▶ TASK TO COMPLETE: Output, word for word, the lines of this listing that fall between the line with "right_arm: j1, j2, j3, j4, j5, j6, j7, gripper" and the line with "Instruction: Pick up", counting both of those lines, and no others.

▶ DATA SEGMENT:

○ ○ ○ ○

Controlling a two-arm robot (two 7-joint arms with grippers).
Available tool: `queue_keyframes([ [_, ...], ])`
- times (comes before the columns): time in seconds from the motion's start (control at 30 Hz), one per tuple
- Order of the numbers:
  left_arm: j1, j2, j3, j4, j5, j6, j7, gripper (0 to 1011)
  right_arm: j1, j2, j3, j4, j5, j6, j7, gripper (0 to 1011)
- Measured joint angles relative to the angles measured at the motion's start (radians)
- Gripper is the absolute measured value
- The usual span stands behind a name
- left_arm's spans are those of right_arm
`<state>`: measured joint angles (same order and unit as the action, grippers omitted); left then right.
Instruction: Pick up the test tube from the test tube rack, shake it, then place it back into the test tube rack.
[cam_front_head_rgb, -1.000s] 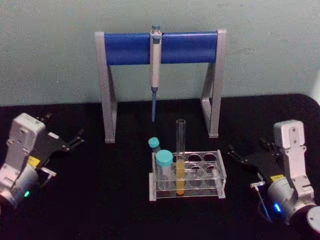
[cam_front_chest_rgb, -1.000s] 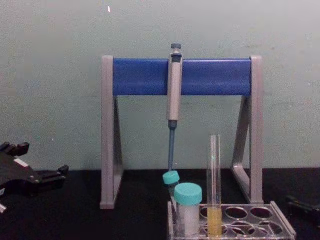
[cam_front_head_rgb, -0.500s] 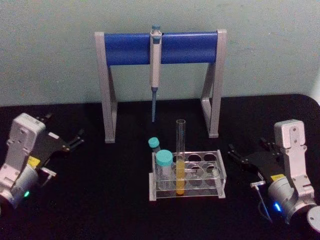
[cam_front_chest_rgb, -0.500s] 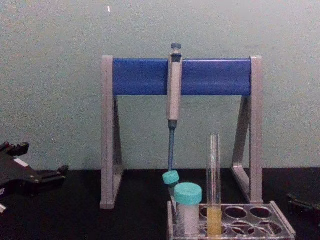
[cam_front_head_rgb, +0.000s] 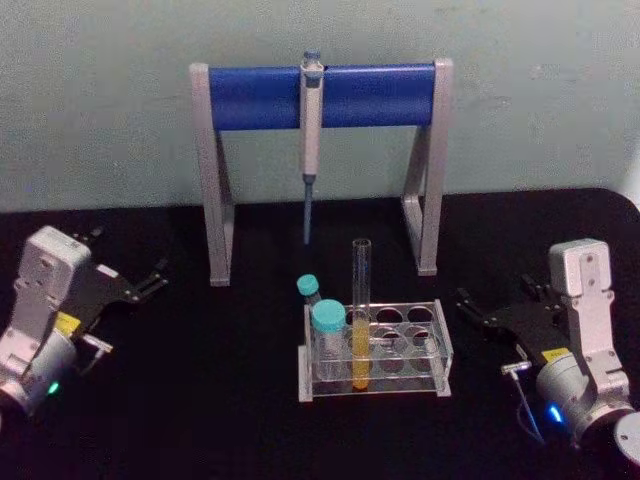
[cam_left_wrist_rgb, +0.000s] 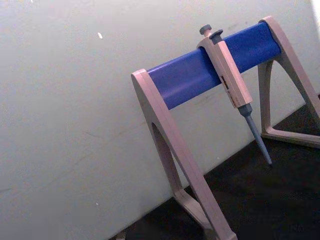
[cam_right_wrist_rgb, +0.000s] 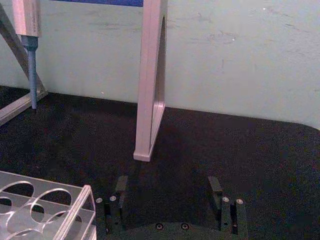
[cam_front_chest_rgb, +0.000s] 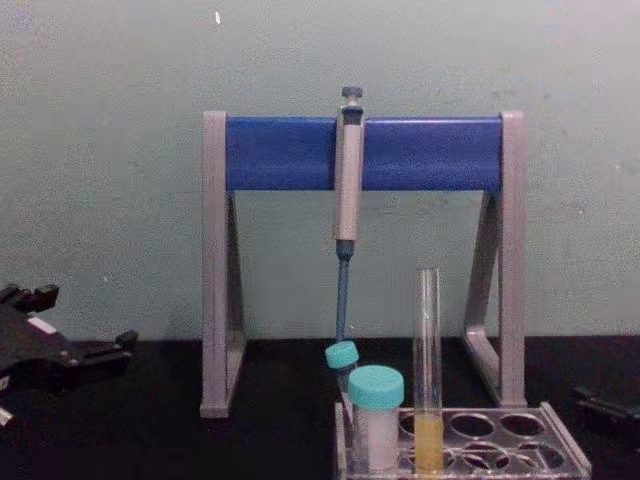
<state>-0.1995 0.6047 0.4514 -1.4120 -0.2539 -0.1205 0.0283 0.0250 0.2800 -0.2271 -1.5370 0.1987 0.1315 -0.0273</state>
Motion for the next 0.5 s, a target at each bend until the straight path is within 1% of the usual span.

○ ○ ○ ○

▶ EXERCISE RESULT:
  right_arm: j1, j2, j3, j4, j5, j6, j7, gripper (0 to 1011)
- Measured joint angles relative to the angles measured at the motion's start (radians)
- Gripper is the absolute measured value
- The usual span stands behind a name
- left_arm's spans are those of right_arm
`<state>`: measured joint angles (same order and unit as the action, grippers omitted); left then right.
Instruction: Pick up the test tube from the test tube rack, shake it, then place it back into the test tube rack.

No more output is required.